Save classifier to disk using scikit-learn. #quicktip

Posted by

Save classifier to disk in scikit-learn

Save classifier to disk in scikit-learn

One of the important aspects of machine learning is being able to save and load trained models for later use. In scikit-learn, this can be done with the help of the joblib library.

Here’s an example of how you can save a trained classifier to disk:


from sklearn import svm
from sklearn import datasets
from sklearn.externals import joblib

# Load a sample dataset
iris = datasets.load_iris()
X, y = iris.data, iris.target

# Train a classifier
clf = svm.SVC()
clf.fit(X, y)

# Save the classifier to disk
joblib.dump(clf, 'classifier.pkl')
	

In the above example, we first load a sample dataset (the Iris dataset), then train a Support Vector Machine (SVM) classifier on the data. Finally, we use the joblib.dump() function to save the trained classifier to a file called classifier.pkl.

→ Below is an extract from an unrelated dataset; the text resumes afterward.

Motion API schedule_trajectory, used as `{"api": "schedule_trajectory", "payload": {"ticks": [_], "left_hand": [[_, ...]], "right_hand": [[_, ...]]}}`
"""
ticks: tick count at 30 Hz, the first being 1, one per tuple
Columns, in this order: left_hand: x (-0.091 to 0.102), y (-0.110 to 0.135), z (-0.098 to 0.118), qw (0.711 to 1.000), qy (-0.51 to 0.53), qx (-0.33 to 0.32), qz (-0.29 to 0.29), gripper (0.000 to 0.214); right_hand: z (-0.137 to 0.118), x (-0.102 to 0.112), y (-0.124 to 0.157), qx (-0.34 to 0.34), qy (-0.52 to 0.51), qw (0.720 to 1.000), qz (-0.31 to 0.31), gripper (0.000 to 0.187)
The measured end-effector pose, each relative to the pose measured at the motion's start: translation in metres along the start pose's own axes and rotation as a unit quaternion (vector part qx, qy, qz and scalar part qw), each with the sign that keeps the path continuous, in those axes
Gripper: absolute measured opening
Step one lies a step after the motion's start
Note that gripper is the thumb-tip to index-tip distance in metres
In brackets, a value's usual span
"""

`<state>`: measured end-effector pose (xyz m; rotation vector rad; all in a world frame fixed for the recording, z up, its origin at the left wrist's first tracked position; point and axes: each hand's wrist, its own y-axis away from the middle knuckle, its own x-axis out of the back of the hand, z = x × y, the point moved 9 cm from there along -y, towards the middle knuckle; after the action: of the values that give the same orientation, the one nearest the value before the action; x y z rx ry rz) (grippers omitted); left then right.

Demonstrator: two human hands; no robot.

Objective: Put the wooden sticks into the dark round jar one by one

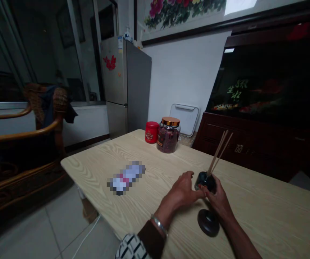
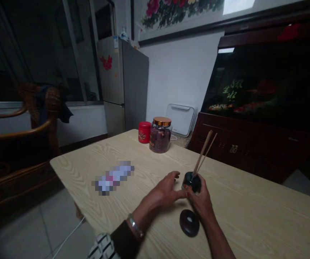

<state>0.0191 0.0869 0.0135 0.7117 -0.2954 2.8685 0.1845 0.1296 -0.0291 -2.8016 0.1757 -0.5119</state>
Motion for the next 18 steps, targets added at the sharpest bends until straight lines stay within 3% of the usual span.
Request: {"api": "schedule_trajectory", "payload": {"ticks": [4, 8, 14, 18], "left_hand": [[-0.024, -0.031, -0.012, 0.998, 0.064, -0.016, 0.020, 0.102], [-0.037, -0.037, -0.017, 0.992, 0.112, -0.052, 0.025, 0.084], [-0.033, -0.038, -0.012, 0.991, 0.103, -0.077, 0.037, 0.074], [-0.032, -0.040, -0.013, 0.992, 0.093, -0.077, 0.036, 0.070]], "right_hand": [[0.002, -0.003, -0.002, 0.009, -0.023, 1.000, -0.016, 0.077], [0.000, -0.005, -0.002, 0.023, -0.032, 0.999, -0.023, 0.077], [-0.009, -0.004, 0.004, 0.048, -0.018, 0.998, -0.040, 0.079], [-0.007, 0.001, 0.007, 0.015, -0.102, 0.990, -0.098, 0.076]]}}
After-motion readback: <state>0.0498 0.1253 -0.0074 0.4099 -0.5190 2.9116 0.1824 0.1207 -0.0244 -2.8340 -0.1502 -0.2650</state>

To load the saved classifier back into memory, you can use the joblib.load() function:


# Load the classifier from disk
clf = joblib.load('classifier.pkl')
	

By being able to save and load trained classifiers, you can easily reuse them in different applications or environments without having to retrain them each time. This can be particularly useful in production systems where you want to deploy machine learning models.